Redacción, 12 set(elmundo.cr)- Del 12 al 14 de setiembre, en el Hotel Wyndham San José Herradura se realiza el Primer Congreso Internacional contra los delitos de Trata de Personas y la Explotación Sexual Comercial en Costa Rica, organizado por la Dirección General de Migración y Extranjería (DGME) y el Instituto Costarricense de Turismo (ICT).
El Congreso cuenta con la participación de representantes de más de 14 países, con el objetivo de promover el intercambio de experiencias para el fortalecimiento de la lucha contra los delitos de Trata de Personas y la Explotación Sexual Comercial, dos de los problemas que más aquejan los destinos turísticos e interfieren en su sano desarrollo.
La audiencia está conformada por representantes de empresas turísticas, organizaciones turísticas, ONG ligadas a los temas, funcionarios públicos de instituciones responsables de combatir ambos delitos, organizaciones internacionales y jerarcas institucionales.

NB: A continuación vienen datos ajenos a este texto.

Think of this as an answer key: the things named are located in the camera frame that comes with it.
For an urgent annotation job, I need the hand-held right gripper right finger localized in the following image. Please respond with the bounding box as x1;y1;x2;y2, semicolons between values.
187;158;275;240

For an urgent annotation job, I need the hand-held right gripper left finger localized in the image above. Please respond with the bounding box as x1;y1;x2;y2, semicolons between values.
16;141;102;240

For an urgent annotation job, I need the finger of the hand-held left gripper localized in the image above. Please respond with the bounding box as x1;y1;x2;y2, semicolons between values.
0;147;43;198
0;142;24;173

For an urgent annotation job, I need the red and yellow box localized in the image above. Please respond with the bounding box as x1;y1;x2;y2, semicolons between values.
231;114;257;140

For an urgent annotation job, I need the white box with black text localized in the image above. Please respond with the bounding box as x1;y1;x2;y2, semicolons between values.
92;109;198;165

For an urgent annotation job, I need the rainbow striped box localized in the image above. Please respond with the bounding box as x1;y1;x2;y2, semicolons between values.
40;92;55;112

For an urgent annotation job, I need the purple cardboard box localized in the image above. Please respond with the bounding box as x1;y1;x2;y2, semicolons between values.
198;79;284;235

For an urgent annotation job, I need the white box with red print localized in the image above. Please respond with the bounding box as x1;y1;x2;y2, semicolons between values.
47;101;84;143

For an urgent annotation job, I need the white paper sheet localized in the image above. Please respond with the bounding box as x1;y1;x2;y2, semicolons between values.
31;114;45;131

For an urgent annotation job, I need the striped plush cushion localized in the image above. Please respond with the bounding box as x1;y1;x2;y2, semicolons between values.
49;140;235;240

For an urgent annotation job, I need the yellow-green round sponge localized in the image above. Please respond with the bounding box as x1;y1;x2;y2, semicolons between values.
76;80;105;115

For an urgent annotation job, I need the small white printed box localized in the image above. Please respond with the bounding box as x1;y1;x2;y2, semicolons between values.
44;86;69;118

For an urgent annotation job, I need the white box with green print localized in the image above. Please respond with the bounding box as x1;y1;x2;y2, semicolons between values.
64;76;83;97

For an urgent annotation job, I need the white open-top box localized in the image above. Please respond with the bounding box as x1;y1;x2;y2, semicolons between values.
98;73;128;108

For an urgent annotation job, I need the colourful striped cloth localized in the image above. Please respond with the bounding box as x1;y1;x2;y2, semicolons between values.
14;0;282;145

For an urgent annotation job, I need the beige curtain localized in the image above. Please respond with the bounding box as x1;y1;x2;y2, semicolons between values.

Además, se cuenta con la participación de expositores con gran experiencia en la investigación, persecución, prevención, atención y confección de políticas públicas con relación al delito de trata de personas y explotación sexual comercial, tanto en nuestro país, a nivel regional y en otros continentes, procurando así un escenario de amplio conocimiento y reflexión, como base para renovar las propias estrategias y acciones, para el combate de esos delitos.
La vicepresidenta de la República, Ana Helena Chacón Echeverría, comentó que “por ser un delito que trasciende fronteras, es claro que solo a través de una debida coordinación interinstitucional e internacional, haciendo uso del derecho internacional de los DDHH, es que podremos combatir de frente estas problemáticas. Por eso justamente, resaltó la importancia de hacer este Congreso Internacional, que sin duda nos ayuda –en coordinación entre los países- a dar pasos cada vez más contundentes en esta lucha común por garantizar una vida digna a todas las personas”.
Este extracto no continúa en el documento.